Alloy 800H is a typical austenitic heat-resistant iron–nickel-based alloy with a high temperature creep resistance and good mechanical properties. It is widely used in petrochemical pipelines, heat transfer tubes of steam generators, and industrial furnace pipes with their accessories [1]. Therefore, we mainly studied the hot deformation behavior, high temperature creep behavior, and stress corrosion resistance of alloy 800H during its application process. There have been few studies on the influence of heat treatment on the microstructure and properties of this alloy. Most of them have been based on the solid solution treatment, which controls the grain size of the alloy and improves its mechanical properties [2,3,4,5]. For example, Gong et al. [6] considered that the solution temperature has a significant effect on the mechanical properties of the alloy at room temperature and its grain size, the effect of holding time is not obvious, and the increase in temperature mainly affects its plasticity. Huang et al. [7] suggested that the solution treatment temperature has a great influence on the grain size of the alloy. During the gradual increase in temperature, the intracrystalline chromium carbides are basically dissolved, so that the grain size and hardness are in accordance with the Hall–Petch relationship.
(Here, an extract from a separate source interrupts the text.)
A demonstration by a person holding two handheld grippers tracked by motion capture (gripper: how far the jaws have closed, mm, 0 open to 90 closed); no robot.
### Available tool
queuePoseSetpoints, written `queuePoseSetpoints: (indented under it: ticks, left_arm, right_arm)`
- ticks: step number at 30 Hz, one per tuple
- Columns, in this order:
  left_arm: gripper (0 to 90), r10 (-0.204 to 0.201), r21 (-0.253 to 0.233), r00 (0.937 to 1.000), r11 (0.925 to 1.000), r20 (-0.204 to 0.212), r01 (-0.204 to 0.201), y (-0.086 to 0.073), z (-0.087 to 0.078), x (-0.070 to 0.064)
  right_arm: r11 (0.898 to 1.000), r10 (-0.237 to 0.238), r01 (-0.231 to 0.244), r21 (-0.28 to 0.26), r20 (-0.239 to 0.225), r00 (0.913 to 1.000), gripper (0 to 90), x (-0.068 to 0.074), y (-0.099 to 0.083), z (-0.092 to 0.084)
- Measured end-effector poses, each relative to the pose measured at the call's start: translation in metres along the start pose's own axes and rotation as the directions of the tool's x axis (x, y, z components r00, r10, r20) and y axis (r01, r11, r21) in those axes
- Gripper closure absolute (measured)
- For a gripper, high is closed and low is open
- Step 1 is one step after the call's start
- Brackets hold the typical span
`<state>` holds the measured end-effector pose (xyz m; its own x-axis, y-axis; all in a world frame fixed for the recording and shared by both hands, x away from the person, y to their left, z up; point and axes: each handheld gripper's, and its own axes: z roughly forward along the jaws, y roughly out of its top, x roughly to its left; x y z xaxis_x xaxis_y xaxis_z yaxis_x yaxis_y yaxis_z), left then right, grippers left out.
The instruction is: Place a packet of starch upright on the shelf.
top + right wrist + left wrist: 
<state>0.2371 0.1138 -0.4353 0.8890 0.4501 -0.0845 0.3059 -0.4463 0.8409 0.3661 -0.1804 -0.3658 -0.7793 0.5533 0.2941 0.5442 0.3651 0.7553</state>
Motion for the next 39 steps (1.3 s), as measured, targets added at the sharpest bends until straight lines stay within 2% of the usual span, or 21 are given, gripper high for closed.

With the appearance of high-power lasers, heat treatment methods are no longer limited to solution treatment. Laser heat treatment is a new type of high energy density strengthening method, which is mainly used for the heat treatment of materials such as steel and cast iron to improve their microstructures and mechanical properties [8]. For example, Jiang et al. demonstrated that laser instantaneous annealing softening can effectively reduce a material strength’s after work hardening as well as improve the plasticity of the material and restore its large deformation ability [9]. Based on this, the influence of laser heat treatment on the microstructure and properties of alloy 800H was studied.

2. Materials and Methods

Experiment material: The test material was a forged alloy 800H produced by Shanghai Jinshun Stainless Steel Material CO., Ltd. (Shanghai, China) and a Φ 16 mm steel bar obtained by multiple hot forging treatment of the slab, and the main chemical composition of 800H is shown in

Table 1. Chemical composition of the alloy 800H (mass fraction, %).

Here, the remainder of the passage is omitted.